*** Input records ***

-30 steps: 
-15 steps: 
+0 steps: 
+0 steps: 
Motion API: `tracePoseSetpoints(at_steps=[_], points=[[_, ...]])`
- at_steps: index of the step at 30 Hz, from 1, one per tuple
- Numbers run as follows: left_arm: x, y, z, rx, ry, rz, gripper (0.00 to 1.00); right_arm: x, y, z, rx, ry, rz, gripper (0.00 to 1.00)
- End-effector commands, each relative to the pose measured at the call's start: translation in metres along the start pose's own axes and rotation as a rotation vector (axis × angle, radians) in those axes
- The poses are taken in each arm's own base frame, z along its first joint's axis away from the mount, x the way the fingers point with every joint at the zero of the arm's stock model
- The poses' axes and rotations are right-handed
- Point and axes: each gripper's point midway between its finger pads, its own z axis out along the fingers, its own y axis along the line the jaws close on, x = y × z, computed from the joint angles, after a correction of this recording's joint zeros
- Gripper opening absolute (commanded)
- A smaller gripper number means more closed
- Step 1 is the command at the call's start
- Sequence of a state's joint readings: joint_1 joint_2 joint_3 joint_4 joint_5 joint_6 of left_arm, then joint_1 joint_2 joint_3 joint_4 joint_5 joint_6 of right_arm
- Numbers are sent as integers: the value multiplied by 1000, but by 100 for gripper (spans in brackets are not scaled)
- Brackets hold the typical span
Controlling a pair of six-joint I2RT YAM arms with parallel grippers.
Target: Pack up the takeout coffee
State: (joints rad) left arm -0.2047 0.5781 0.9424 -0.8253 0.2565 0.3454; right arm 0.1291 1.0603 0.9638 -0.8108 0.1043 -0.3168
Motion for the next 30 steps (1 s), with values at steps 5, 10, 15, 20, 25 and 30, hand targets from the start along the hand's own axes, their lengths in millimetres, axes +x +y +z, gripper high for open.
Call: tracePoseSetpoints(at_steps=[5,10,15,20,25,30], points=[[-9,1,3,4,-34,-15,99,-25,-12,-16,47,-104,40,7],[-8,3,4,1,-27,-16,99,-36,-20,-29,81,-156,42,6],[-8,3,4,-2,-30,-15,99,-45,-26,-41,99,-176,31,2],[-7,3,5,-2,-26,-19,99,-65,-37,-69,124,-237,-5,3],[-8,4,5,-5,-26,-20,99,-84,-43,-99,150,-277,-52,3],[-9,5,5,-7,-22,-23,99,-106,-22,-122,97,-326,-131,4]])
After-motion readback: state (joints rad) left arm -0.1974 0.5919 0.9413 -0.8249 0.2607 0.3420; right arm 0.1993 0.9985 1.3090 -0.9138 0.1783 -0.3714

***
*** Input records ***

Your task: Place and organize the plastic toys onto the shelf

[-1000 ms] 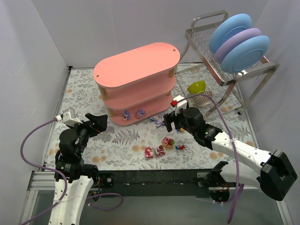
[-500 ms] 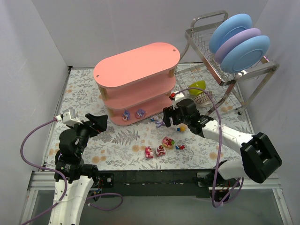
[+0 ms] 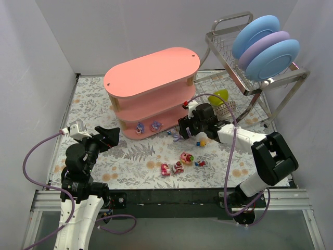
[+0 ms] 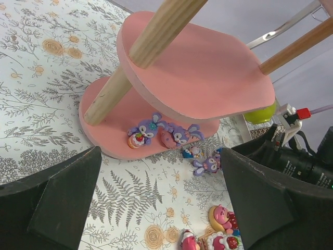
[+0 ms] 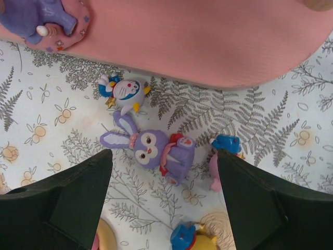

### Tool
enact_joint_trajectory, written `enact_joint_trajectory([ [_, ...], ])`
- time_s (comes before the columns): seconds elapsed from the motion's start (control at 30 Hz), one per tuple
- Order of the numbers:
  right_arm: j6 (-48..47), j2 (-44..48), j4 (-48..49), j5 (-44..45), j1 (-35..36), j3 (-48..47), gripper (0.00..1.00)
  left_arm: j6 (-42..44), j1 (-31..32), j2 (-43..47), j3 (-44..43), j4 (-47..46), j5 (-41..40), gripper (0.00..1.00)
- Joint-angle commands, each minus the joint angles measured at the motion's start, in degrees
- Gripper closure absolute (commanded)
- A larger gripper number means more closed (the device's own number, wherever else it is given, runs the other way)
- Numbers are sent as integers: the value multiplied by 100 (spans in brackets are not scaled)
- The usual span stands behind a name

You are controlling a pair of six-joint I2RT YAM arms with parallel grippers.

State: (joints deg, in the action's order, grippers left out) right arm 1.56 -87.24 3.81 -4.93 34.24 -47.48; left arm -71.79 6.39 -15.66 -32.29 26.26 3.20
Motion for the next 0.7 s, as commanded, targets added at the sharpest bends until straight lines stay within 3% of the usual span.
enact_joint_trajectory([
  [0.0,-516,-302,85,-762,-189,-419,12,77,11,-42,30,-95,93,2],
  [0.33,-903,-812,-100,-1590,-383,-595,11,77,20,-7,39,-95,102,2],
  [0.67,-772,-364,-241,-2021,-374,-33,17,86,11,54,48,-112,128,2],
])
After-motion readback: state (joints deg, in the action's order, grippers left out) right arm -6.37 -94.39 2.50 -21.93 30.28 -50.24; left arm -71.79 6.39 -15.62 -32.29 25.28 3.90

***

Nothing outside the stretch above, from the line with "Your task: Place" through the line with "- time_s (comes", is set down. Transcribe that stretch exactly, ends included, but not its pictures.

* **Output below**:
Your task: Place and organize the plastic toys onto the shelf

[-1000 ms] 
[-500 ms] 
[+0 ms] 
[+0 ms] 
[+0 ms] 

### Tool
enact_joint_trajectory, written `enact_joint_trajectory([ [_, ...], ])`
- time_s (comes before the columns): seconds elapsed from the motion's start (control at 30 Hz), one per tuple

Nothing else belongs in this answer.